▶

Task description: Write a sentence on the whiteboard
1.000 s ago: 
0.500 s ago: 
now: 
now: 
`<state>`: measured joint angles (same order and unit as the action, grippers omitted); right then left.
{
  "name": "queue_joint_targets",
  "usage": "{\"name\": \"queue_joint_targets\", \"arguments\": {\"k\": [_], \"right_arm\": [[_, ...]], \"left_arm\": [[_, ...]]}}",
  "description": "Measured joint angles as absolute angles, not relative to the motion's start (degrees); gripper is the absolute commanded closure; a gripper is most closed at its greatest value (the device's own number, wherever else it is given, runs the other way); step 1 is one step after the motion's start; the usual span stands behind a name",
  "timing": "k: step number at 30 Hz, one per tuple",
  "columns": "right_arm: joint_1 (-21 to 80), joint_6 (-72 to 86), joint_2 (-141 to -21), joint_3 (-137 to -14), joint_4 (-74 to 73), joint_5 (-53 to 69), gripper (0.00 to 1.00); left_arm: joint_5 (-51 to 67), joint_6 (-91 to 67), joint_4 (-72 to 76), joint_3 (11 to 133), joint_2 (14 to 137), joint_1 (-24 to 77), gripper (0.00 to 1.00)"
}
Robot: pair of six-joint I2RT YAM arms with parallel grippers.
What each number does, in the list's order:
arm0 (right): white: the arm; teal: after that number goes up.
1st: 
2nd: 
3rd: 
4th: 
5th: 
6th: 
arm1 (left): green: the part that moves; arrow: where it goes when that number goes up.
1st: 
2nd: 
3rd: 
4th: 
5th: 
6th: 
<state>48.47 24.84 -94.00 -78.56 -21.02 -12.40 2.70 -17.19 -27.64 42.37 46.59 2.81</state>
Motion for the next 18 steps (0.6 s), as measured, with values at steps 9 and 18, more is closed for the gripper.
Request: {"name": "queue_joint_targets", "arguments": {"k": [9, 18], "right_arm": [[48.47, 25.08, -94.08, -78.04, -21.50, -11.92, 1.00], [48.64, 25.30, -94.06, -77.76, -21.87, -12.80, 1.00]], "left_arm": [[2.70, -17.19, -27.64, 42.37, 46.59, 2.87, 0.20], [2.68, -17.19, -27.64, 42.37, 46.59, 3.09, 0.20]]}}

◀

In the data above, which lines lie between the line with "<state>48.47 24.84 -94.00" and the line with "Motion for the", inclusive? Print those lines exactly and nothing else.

[Written solution]
<state>48.47 24.84 -94.00 -78.56 -21.02 -12.40 2.70 -17.19 -27.64 42.37 46.59 2.81</state>
Motion for the next 18 steps (0.6 s), as measured, with values at steps 9 and 18, more is closed for the gripper.

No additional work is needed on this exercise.